Give all of the data again exactly as written, omitting every image.

### Provided records:
>>

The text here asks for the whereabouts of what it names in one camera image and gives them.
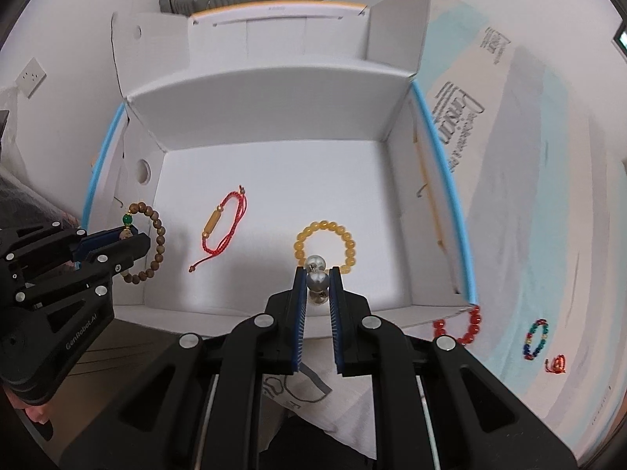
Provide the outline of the left hand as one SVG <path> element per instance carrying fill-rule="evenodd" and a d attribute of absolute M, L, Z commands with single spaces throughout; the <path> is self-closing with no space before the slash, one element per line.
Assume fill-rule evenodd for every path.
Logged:
<path fill-rule="evenodd" d="M 50 406 L 49 404 L 42 405 L 30 405 L 23 402 L 18 398 L 7 386 L 4 388 L 9 403 L 12 404 L 15 410 L 21 410 L 25 416 L 27 416 L 33 423 L 36 431 L 43 439 L 49 441 L 53 436 L 53 426 L 50 421 Z"/>

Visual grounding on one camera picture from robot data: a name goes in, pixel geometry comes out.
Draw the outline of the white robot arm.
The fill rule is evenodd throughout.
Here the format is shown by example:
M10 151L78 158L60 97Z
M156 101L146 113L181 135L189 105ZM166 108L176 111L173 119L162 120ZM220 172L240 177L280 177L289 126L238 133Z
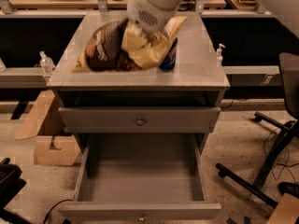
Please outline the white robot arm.
M128 0L127 13L147 33L162 31L175 16L183 0ZM299 0L255 0L273 14L294 35L299 36ZM195 0L195 11L202 13L204 0Z

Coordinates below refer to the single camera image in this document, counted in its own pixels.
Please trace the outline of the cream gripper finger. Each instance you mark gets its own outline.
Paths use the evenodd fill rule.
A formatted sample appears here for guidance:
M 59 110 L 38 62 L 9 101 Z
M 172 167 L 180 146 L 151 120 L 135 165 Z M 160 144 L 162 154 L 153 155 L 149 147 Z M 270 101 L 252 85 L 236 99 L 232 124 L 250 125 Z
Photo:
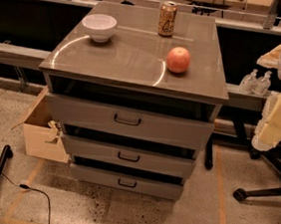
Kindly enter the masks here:
M 267 69 L 277 69 L 279 67 L 279 58 L 281 57 L 281 45 L 276 46 L 270 52 L 260 56 L 257 60 L 259 66 Z
M 281 141 L 281 93 L 272 91 L 263 107 L 262 119 L 257 122 L 251 144 L 255 149 L 268 151 Z

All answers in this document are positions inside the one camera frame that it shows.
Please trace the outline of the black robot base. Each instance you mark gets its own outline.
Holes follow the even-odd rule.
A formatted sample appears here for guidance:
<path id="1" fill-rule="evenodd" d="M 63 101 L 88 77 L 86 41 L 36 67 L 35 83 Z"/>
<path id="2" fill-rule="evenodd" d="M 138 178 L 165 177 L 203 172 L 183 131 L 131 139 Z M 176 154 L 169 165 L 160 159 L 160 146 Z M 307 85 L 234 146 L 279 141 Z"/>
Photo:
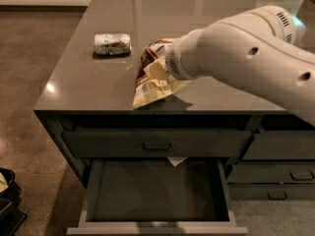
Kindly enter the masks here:
<path id="1" fill-rule="evenodd" d="M 12 170 L 0 168 L 0 174 L 0 236 L 15 236 L 28 217 L 19 210 L 22 189 L 15 182 L 16 175 Z"/>

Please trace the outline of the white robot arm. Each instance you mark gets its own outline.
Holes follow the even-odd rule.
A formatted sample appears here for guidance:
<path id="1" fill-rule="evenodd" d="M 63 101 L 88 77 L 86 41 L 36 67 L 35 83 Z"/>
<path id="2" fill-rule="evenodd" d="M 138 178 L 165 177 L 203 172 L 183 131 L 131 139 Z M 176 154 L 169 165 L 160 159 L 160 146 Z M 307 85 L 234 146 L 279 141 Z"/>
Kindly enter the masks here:
<path id="1" fill-rule="evenodd" d="M 145 69 L 154 80 L 212 77 L 315 125 L 315 55 L 294 46 L 292 16 L 264 6 L 195 29 Z"/>

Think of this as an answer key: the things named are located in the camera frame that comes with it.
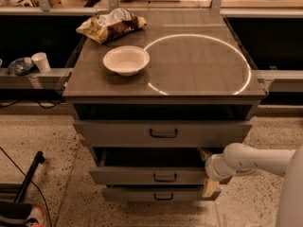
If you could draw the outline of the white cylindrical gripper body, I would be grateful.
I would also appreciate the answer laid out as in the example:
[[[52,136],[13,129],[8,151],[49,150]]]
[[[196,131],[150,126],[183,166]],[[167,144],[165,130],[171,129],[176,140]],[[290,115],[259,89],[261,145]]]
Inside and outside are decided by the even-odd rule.
[[[228,165],[221,154],[212,154],[207,158],[205,172],[214,181],[222,181],[230,177]]]

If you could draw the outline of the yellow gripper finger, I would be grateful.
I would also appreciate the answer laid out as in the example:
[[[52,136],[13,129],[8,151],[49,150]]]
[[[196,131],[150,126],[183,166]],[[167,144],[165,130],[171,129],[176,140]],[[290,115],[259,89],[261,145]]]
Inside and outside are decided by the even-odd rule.
[[[203,197],[204,198],[211,197],[214,194],[215,190],[217,189],[219,183],[220,183],[219,181],[205,178],[204,179]]]
[[[212,152],[206,148],[197,148],[203,161],[212,155]]]

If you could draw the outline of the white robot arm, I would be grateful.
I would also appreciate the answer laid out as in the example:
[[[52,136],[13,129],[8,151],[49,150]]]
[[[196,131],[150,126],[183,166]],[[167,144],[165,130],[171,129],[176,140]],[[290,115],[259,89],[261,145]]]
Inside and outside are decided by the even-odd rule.
[[[257,149],[240,143],[213,154],[199,148],[205,162],[203,197],[211,197],[219,182],[260,171],[283,177],[275,227],[303,227],[303,147]]]

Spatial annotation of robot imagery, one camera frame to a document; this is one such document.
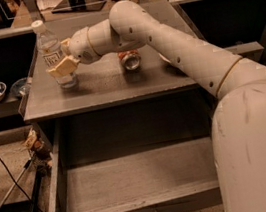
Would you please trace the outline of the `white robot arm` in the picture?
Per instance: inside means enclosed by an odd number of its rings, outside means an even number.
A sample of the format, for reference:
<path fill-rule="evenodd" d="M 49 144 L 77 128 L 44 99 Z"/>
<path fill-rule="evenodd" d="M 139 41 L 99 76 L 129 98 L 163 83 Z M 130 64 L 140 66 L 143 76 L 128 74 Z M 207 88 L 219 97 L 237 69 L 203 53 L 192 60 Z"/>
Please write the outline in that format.
<path fill-rule="evenodd" d="M 225 212 L 266 212 L 266 66 L 160 23 L 131 1 L 63 43 L 49 73 L 67 76 L 79 63 L 149 45 L 217 97 L 212 145 Z"/>

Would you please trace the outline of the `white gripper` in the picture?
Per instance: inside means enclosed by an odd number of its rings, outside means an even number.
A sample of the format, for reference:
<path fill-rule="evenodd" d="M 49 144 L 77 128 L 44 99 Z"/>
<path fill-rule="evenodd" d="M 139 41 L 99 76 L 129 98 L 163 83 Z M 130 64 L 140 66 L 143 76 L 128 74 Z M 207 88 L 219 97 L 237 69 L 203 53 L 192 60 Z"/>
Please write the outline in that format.
<path fill-rule="evenodd" d="M 100 55 L 96 53 L 88 40 L 88 31 L 88 27 L 82 28 L 73 34 L 70 39 L 66 38 L 61 41 L 62 52 L 65 55 L 71 54 L 71 56 L 65 56 L 54 67 L 48 68 L 46 73 L 53 78 L 61 78 L 73 73 L 78 68 L 79 62 L 90 64 L 99 60 Z"/>

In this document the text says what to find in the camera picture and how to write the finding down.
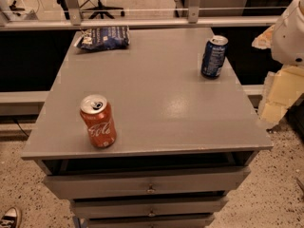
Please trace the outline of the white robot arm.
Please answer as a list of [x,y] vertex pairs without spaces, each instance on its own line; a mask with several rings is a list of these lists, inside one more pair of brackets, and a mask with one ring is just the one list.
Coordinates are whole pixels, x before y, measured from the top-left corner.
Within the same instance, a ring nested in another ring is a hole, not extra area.
[[267,74],[258,105],[258,123],[271,129],[304,94],[304,0],[293,0],[252,46],[269,48],[272,58],[282,64],[277,73]]

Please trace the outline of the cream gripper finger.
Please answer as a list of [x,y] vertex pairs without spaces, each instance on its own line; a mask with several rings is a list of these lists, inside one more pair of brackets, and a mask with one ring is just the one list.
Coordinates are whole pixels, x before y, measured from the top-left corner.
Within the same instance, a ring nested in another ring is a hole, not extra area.
[[256,37],[252,43],[254,48],[267,49],[272,45],[272,37],[275,26],[270,26],[264,30],[258,37]]
[[262,100],[258,106],[259,125],[271,129],[279,124],[295,102],[304,94],[304,66],[283,66],[265,78]]

<<

### Answer section:
The text here asks for the whereabouts of what it names in one camera image and gives them.
Provide the outline of the left hand as one SVG <path> element per instance carrying fill-rule="evenodd" and a d attribute of absolute M, L, Z commands with single spaces throughout; the <path> is self-closing with no space before the slash, one element per line.
Assume fill-rule evenodd for every path.
Logged:
<path fill-rule="evenodd" d="M 50 406 L 49 404 L 42 405 L 30 405 L 23 402 L 18 398 L 7 386 L 4 388 L 9 403 L 12 404 L 15 410 L 21 410 L 25 416 L 27 416 L 33 423 L 36 431 L 43 439 L 49 441 L 53 436 L 53 426 L 50 421 Z"/>

Visual grounding on one camera picture from robot data: a name goes in, pixel geometry comes out.
Draw the outline of the white robot arm.
The fill rule is evenodd throughout.
Here the format is shown by example:
M10 151L78 158L60 97Z
M156 101L146 113L181 135L189 105ZM166 108L176 111L173 119L162 120ZM220 172L240 177L280 177L289 126L238 133Z
Please outline the white robot arm.
M128 0L127 13L147 33L162 31L175 16L183 0ZM299 0L255 0L273 14L294 35L299 36ZM195 0L195 11L202 13L204 0Z

Coordinates below refer to the single camera image in this document, counted in its own pixels.
Please trace the outline of the cream gripper finger. Each instance you mark gets its own outline.
Paths use the evenodd fill rule.
A formatted sample appears here for guidance:
M 59 110 L 38 62 L 9 101 Z
M 172 167 L 180 146 L 151 120 L 135 165 Z M 160 144 L 162 154 L 153 155 L 149 147 Z M 270 101 L 252 85 L 236 99 L 232 124 L 250 125 Z
Photo:
Kindly enter the masks here:
M 267 69 L 277 69 L 279 67 L 279 58 L 281 57 L 281 45 L 276 46 L 270 52 L 260 56 L 257 60 L 259 66 Z
M 281 141 L 281 93 L 272 91 L 263 107 L 262 119 L 257 122 L 251 144 L 255 149 L 268 151 Z

All answers in this document are positions inside the one camera frame that it shows.
Please trace the outline of the black robot base. Each instance you mark gets its own outline.
Holes follow the even-odd rule.
A formatted sample appears here for guidance:
<path id="1" fill-rule="evenodd" d="M 63 101 L 88 77 L 86 41 L 36 67 L 35 83 Z"/>
<path id="2" fill-rule="evenodd" d="M 138 178 L 165 177 L 203 172 L 183 131 L 131 139 Z M 176 154 L 169 165 L 160 159 L 160 146 Z M 307 85 L 234 146 L 279 141 Z"/>
Photo:
Kindly enter the masks here:
<path id="1" fill-rule="evenodd" d="M 12 170 L 0 168 L 0 174 L 0 236 L 15 236 L 28 217 L 19 210 L 22 189 L 15 182 L 16 175 Z"/>

Please trace the outline of the white robot arm. Each instance you mark gets its own outline.
Holes follow the even-odd rule.
A formatted sample appears here for guidance:
<path id="1" fill-rule="evenodd" d="M 63 101 L 88 77 L 86 41 L 36 67 L 35 83 Z"/>
<path id="2" fill-rule="evenodd" d="M 138 178 L 165 177 L 203 172 L 183 131 L 131 139 Z M 176 154 L 169 165 L 160 159 L 160 146 Z M 307 85 L 234 146 L 279 141 Z"/>
Kindly enter the masks here:
<path id="1" fill-rule="evenodd" d="M 145 69 L 154 80 L 212 77 L 315 125 L 315 55 L 294 46 L 292 16 L 264 6 L 195 29 Z"/>

Think of this as an answer key: the things named are located in the camera frame that comes with it.
If you could draw the outline of the white cylindrical gripper body, I would be grateful.
I would also appreciate the answer laid out as in the example:
[[[52,136],[13,129],[8,151],[49,150]]]
[[[196,131],[150,126],[183,166]],[[167,144],[165,130],[171,129],[176,140]],[[290,115],[259,89],[261,145]]]
Inside and outside are decided by the even-odd rule.
[[[228,165],[221,154],[212,154],[207,158],[205,172],[214,181],[222,181],[230,177]]]

If you could draw the outline of the yellow gripper finger, I would be grateful.
I would also appreciate the answer laid out as in the example:
[[[52,136],[13,129],[8,151],[49,150]]]
[[[196,131],[150,126],[183,166]],[[167,144],[165,130],[171,129],[176,140]],[[290,115],[259,89],[261,145]]]
Inside and outside are decided by the even-odd rule.
[[[203,197],[204,198],[211,197],[214,194],[215,190],[217,189],[219,183],[220,183],[219,181],[205,178],[204,179]]]
[[[212,152],[206,148],[197,148],[203,161],[212,155]]]

If you could draw the outline of the white robot arm, I would be grateful.
I would also appreciate the answer laid out as in the example:
[[[52,136],[13,129],[8,151],[49,150]]]
[[[196,131],[150,126],[183,166]],[[167,144],[165,130],[171,129],[176,140]],[[290,115],[259,89],[261,145]]]
Inside and outside are decided by the even-odd rule.
[[[257,149],[240,143],[213,154],[199,148],[205,162],[203,197],[211,197],[219,182],[260,171],[283,177],[275,227],[303,227],[303,147]]]

Spatial annotation of robot imagery, one camera frame to a document; this is one such document.
Would you please trace the outline of the `white robot arm` in the picture?
Per instance: inside means enclosed by an odd number of its rings, outside means an even number.
A sample of the format, for reference:
<path fill-rule="evenodd" d="M 49 144 L 77 128 L 44 99 Z"/>
<path fill-rule="evenodd" d="M 139 41 L 99 76 L 129 98 L 163 83 Z M 130 64 L 140 66 L 143 76 L 128 74 Z M 207 88 L 219 97 L 237 69 L 203 53 L 192 60 Z"/>
Please write the outline in that format.
<path fill-rule="evenodd" d="M 225 212 L 266 212 L 266 66 L 160 23 L 131 1 L 63 43 L 49 73 L 67 76 L 79 63 L 149 45 L 217 97 L 212 145 Z"/>

Would you please trace the outline of the `white gripper` in the picture?
Per instance: inside means enclosed by an odd number of its rings, outside means an even number.
A sample of the format, for reference:
<path fill-rule="evenodd" d="M 49 144 L 77 128 L 44 99 Z"/>
<path fill-rule="evenodd" d="M 139 41 L 99 76 L 129 98 L 163 83 Z M 130 64 L 140 66 L 143 76 L 128 74 Z M 207 88 L 219 97 L 237 69 L 203 53 L 192 60 Z"/>
Please write the outline in that format.
<path fill-rule="evenodd" d="M 100 55 L 96 53 L 88 40 L 88 31 L 88 27 L 82 28 L 73 34 L 70 39 L 66 38 L 61 41 L 62 52 L 65 55 L 71 54 L 71 56 L 65 56 L 54 67 L 48 68 L 46 73 L 53 78 L 61 78 L 73 73 L 78 68 L 79 62 L 90 64 L 99 60 Z"/>

In this document the text says what to find in the camera picture and how to write the finding down.
Please trace the outline of the white robot arm.
Please answer as a list of [x,y] vertex pairs without spaces, each instance on its own line; a mask with several rings is a list of these lists, inside one more pair of brackets, and a mask with one ring is just the one list.
Coordinates are whole pixels, x before y, measured from the top-left corner.
Within the same instance, a ring nested in another ring is a hole, not extra area.
[[267,74],[258,105],[258,123],[271,129],[304,94],[304,0],[293,0],[252,46],[269,48],[272,58],[282,64],[277,73]]

Please trace the outline of the cream gripper finger.
Please answer as a list of [x,y] vertex pairs without spaces, each instance on its own line; a mask with several rings is a list of these lists, inside one more pair of brackets, and a mask with one ring is just the one list.
Coordinates are whole pixels, x before y, measured from the top-left corner.
Within the same instance, a ring nested in another ring is a hole, not extra area.
[[256,37],[252,43],[254,48],[267,49],[272,45],[272,37],[275,26],[270,26],[264,30],[258,37]]
[[262,100],[258,106],[259,125],[271,129],[279,124],[295,102],[304,94],[304,66],[283,66],[265,78]]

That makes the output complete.